### Work to be completed
Repeat every line of the data verbatim.

### Data segment
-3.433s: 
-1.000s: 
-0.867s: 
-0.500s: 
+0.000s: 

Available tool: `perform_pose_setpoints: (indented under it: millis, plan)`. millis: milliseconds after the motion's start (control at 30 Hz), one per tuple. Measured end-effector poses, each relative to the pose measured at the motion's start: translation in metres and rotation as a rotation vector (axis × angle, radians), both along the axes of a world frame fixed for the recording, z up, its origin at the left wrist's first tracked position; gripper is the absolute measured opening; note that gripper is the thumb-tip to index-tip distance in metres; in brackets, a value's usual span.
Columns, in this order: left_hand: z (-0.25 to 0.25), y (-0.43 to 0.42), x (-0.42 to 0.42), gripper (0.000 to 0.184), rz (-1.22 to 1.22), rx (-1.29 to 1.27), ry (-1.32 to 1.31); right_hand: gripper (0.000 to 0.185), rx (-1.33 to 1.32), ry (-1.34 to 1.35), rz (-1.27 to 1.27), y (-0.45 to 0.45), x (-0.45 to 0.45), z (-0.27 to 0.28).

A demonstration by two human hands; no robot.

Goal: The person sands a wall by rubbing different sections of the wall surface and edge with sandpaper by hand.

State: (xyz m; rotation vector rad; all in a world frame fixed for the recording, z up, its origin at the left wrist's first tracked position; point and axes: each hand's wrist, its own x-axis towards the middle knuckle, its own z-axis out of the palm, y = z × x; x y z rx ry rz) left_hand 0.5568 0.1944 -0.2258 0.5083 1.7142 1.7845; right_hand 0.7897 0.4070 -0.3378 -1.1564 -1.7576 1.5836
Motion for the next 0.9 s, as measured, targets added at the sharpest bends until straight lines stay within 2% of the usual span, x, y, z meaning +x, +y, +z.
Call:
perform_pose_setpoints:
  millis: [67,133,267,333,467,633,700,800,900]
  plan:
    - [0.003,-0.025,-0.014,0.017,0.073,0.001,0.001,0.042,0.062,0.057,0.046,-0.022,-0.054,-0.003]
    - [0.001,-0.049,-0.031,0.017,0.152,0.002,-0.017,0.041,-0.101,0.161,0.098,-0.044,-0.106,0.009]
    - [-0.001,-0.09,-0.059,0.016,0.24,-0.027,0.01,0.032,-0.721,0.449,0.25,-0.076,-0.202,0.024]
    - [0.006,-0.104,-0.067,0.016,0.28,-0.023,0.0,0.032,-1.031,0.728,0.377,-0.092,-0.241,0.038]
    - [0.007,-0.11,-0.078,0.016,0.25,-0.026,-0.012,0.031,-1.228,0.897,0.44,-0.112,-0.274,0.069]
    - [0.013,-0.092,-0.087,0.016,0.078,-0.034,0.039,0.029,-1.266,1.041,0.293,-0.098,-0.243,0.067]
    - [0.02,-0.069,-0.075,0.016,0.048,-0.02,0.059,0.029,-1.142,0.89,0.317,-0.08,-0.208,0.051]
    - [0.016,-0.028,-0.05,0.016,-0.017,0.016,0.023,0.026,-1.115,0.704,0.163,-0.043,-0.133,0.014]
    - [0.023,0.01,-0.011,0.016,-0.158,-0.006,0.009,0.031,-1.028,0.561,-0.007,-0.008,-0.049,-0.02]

### Problem solution
-3.433s: 
-1.000s: 
-0.867s: 
-0.500s: 
+0.000s: 

Available tool: `perform_pose_setpoints: (indented under it: millis, plan)`. millis: milliseconds after the motion's start (control at 30 Hz), one per tuple. Measured end-effector poses, each relative to the pose measured at the motion's start: translation in metres and rotation as a rotation vector (axis × angle, radians), both along the axes of a world frame fixed for the recording, z up, its origin at the left wrist's first tracked position; gripper is the absolute measured opening; note that gripper is the thumb-tip to index-tip distance in metres; in brackets, a value's usual span.
Columns, in this order: left_hand: z (-0.25 to 0.25), y (-0.43 to 0.42), x (-0.42 to 0.42), gripper (0.000 to 0.184), rz (-1.22 to 1.22), rx (-1.29 to 1.27), ry (-1.32 to 1.31); right_hand: gripper (0.000 to 0.185), rx (-1.33 to 1.32), ry (-1.34 to 1.35), rz (-1.27 to 1.27), y (-0.45 to 0.45), x (-0.45 to 0.45), z (-0.27 to 0.28).

A demonstration by two human hands; no robot.

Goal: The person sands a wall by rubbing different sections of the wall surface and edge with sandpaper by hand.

State: (xyz m; rotation vector rad; all in a world frame fixed for the recording, z up, its origin at the left wrist's first tracked position; point and axes: each hand's wrist, its own x-axis towards the middle knuckle, its own z-axis out of the palm, y = z × x; x y z rx ry rz) left_hand 0.5568 0.1944 -0.2258 0.5083 1.7142 1.7845; right_hand 0.7897 0.4070 -0.3378 -1.1564 -1.7576 1.5836
Motion for the next 0.9 s, as measured, targets added at the sharpest bends until straight lines stay within 2% of the usual span, x, y, z meaning +x, +y, +z.
Call:
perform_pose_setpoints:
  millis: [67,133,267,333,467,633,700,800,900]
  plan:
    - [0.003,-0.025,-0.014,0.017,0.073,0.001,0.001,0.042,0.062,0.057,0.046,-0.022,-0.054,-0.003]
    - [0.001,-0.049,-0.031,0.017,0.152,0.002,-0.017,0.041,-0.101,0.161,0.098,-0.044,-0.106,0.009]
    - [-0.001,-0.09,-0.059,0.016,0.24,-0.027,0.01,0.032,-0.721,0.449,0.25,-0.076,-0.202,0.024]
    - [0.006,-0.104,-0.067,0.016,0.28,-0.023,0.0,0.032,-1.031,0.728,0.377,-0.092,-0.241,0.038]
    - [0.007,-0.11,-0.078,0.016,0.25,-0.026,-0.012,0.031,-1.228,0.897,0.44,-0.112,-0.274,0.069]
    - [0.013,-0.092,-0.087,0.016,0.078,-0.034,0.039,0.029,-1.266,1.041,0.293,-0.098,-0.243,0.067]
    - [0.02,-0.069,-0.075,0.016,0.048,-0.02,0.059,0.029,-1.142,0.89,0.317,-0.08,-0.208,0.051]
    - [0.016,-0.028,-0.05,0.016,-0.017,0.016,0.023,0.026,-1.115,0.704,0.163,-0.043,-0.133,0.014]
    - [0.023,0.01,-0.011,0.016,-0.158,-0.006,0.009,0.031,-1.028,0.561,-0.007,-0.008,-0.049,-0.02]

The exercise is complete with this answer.